-- Aim of the exercise --
All lines holding the word "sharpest" are to be copied from the records beneath.

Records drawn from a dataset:
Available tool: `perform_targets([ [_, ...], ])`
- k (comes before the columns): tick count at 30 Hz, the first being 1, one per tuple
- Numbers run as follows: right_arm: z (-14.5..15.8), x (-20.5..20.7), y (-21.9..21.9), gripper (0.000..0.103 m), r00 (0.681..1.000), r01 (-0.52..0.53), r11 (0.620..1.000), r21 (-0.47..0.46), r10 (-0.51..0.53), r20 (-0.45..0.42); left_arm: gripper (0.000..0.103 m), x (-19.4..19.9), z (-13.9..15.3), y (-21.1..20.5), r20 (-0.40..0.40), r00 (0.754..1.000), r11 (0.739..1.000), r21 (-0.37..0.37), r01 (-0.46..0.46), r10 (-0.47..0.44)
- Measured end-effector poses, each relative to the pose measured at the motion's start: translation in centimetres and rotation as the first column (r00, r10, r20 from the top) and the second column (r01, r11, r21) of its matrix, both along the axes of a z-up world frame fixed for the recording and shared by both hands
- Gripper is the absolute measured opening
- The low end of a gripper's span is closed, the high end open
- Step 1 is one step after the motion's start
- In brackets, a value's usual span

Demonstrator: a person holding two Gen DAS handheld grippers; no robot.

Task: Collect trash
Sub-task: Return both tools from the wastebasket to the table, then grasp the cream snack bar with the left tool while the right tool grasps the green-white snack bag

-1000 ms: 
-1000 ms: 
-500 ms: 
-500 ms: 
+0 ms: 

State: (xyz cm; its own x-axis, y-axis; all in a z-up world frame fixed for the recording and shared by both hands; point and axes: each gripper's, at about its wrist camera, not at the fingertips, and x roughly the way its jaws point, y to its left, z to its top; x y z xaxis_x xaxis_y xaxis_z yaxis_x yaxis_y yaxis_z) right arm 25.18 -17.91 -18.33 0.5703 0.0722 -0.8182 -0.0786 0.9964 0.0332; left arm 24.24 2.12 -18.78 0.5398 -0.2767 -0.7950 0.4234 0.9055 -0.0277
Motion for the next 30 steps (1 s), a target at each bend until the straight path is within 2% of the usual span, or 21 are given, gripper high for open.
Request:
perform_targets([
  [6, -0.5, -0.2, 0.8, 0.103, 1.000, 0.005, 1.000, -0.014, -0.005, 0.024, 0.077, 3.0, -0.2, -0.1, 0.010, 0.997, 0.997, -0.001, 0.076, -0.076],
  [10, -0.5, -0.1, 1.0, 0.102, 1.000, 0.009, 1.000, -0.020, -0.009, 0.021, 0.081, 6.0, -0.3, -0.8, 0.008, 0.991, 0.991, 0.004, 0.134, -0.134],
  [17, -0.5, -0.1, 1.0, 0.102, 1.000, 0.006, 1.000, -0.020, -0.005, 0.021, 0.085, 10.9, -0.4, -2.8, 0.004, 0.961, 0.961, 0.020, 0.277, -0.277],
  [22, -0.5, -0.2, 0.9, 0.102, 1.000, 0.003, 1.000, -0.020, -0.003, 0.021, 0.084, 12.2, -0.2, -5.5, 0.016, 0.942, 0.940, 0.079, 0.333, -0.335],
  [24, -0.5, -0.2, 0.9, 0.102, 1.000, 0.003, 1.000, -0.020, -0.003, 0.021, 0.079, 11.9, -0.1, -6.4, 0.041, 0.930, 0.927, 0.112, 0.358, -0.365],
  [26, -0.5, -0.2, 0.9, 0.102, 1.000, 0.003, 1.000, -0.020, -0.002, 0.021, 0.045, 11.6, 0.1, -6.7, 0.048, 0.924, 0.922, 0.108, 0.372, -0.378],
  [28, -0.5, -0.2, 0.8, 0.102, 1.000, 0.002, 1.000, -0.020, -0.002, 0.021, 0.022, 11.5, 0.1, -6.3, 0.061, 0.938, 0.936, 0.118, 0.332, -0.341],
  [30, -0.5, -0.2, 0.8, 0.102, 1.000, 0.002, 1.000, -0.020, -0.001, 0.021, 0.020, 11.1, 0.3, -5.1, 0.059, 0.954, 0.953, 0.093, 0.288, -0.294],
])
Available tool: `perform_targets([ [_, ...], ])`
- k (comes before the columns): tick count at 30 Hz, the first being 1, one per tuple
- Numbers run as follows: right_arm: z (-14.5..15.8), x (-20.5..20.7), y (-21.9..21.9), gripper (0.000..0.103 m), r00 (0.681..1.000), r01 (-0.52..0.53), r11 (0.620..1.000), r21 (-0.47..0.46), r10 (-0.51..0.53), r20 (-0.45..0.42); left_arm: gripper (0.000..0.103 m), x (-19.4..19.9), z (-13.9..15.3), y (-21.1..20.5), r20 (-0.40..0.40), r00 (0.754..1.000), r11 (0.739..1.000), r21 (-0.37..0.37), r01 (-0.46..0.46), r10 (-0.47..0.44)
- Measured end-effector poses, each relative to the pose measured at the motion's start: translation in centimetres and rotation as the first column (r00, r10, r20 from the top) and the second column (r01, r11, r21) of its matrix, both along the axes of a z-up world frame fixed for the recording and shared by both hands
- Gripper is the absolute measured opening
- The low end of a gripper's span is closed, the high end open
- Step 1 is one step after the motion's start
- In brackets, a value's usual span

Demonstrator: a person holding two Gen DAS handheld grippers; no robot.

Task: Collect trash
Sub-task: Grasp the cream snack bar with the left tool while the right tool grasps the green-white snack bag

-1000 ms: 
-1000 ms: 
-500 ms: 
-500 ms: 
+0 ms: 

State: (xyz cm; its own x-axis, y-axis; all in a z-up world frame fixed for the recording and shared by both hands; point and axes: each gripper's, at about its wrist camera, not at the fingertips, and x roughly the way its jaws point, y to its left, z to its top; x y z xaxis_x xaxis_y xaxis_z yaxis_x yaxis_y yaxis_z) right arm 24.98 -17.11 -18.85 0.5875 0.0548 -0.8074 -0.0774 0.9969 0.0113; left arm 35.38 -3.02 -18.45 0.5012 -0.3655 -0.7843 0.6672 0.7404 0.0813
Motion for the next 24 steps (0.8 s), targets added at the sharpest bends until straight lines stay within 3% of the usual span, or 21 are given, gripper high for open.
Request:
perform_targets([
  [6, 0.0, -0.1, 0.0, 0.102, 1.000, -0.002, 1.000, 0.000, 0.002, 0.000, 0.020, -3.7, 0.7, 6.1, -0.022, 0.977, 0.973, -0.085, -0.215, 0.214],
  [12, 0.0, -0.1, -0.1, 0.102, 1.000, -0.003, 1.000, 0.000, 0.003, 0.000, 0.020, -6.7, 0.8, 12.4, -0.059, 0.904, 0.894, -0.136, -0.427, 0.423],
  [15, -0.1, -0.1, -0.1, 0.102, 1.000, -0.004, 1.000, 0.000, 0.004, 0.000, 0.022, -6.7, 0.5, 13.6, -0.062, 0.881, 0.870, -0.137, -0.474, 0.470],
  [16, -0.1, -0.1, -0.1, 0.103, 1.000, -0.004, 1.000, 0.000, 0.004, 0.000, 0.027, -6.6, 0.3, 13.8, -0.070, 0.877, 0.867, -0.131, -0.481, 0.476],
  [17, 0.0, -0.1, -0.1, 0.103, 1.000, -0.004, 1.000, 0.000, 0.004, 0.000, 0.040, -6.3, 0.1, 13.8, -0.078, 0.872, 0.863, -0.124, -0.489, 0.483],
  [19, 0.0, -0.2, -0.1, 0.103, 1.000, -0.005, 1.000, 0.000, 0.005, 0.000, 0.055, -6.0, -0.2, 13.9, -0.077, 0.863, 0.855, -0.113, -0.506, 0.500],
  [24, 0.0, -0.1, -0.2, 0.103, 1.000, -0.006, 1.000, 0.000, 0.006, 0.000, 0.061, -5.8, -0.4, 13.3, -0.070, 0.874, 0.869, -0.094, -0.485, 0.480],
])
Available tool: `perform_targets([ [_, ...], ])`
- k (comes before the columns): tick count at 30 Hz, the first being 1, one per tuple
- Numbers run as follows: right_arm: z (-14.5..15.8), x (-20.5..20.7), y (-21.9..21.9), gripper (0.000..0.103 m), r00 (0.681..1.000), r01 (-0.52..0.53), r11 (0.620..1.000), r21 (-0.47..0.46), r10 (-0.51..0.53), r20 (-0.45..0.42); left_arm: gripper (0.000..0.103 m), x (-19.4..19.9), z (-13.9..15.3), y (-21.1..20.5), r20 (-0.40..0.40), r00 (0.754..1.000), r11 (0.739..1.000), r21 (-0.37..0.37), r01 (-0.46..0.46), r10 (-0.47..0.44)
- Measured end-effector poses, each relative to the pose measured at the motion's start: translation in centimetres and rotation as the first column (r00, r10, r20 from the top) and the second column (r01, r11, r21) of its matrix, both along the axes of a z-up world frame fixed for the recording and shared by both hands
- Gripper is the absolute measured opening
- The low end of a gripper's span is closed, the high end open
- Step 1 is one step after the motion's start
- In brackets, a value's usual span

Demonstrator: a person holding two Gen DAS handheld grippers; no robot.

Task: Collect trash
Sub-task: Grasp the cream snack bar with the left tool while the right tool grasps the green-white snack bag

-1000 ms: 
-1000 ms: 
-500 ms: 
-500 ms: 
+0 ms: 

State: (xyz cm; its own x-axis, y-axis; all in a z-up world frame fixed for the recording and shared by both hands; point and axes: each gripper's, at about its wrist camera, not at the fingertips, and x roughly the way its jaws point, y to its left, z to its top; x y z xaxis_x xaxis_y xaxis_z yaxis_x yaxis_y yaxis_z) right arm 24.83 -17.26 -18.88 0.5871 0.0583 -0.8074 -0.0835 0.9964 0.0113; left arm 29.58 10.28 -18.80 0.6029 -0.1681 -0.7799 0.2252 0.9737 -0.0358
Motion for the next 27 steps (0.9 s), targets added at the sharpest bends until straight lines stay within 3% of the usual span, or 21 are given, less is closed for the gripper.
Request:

-- Exercise response --
Motion for the next 24 steps (0.8 s), targets added at the sharpest bends until straight lines stay within 3% of the usual span, or 21 are given, gripper high for open.
Motion for the next 27 steps (0.9 s), targets added at the sharpest bends until straight lines stay within 3% of the usual span, or 21 are given, less is closed for the gripper.

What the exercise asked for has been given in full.